## PROBLEM REQUIREMENTS
Print them exactly: the lines from the beginning of the entries below through the line that contains "<point>579,118</point>", and only those, with the pictures left out.

## EXTRACTED ENTRIES
------
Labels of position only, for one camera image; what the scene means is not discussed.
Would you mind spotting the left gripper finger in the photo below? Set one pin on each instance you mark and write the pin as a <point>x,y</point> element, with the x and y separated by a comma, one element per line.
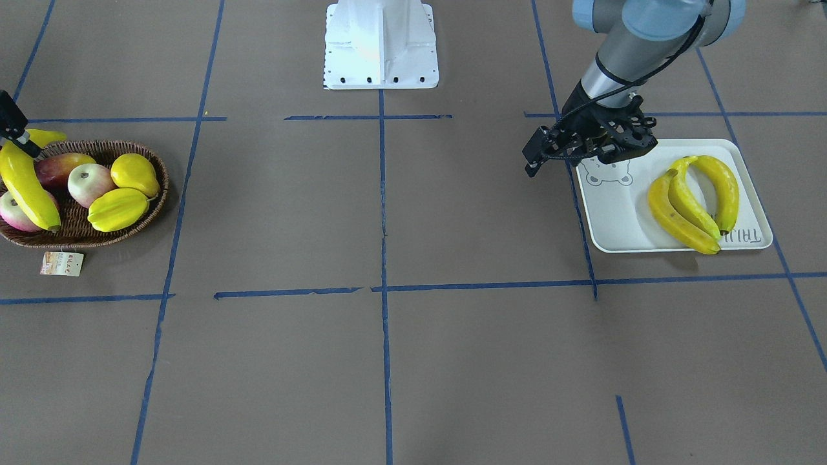
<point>538,149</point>

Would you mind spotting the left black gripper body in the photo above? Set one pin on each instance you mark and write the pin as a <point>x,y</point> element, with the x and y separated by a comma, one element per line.
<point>579,118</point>

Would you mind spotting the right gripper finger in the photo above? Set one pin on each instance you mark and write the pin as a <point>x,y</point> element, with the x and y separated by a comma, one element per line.
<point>13,126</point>

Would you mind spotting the yellow banana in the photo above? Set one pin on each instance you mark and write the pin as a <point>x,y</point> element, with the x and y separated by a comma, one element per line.
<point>18,175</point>
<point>669,219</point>

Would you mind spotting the yellow banana moved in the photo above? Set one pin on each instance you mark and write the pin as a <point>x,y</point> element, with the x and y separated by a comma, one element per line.
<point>726,190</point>
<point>683,200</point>

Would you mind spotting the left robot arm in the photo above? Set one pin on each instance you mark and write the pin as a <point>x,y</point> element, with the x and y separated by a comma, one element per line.
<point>642,38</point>

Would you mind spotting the brown wicker basket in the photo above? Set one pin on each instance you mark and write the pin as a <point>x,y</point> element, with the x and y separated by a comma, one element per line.
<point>76,232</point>

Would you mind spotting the white rectangular bear tray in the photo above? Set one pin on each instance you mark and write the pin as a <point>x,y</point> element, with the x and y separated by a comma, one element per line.
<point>618,215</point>

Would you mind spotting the purple eggplant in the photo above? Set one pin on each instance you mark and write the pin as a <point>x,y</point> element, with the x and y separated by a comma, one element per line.
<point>53,172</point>

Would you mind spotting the pink green apple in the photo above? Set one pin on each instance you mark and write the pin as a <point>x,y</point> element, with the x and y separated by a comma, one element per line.
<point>88,182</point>
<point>13,214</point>

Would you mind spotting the yellow pear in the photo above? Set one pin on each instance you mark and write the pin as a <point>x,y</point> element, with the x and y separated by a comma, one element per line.
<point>132,170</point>

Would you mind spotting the yellow starfruit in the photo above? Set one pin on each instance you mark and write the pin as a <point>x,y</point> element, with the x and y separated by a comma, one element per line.
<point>117,209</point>

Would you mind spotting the paper price tag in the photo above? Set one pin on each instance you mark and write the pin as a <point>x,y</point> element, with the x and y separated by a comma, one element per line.
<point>62,263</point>

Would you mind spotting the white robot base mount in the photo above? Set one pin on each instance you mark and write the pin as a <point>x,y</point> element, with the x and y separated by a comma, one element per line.
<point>380,45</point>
------
## ANSWER TO THIS EXERCISE
Labels of position only, for one camera image; what the scene means is not discussed.
Would you mind spotting the left gripper finger in the photo below? Set one pin on each instance you mark and write the pin as a <point>x,y</point> element, with the x and y separated by a comma, one element per line.
<point>538,149</point>

Would you mind spotting the left black gripper body in the photo above? Set one pin on each instance you mark and write the pin as a <point>x,y</point> element, with the x and y separated by a comma, one element per line.
<point>579,118</point>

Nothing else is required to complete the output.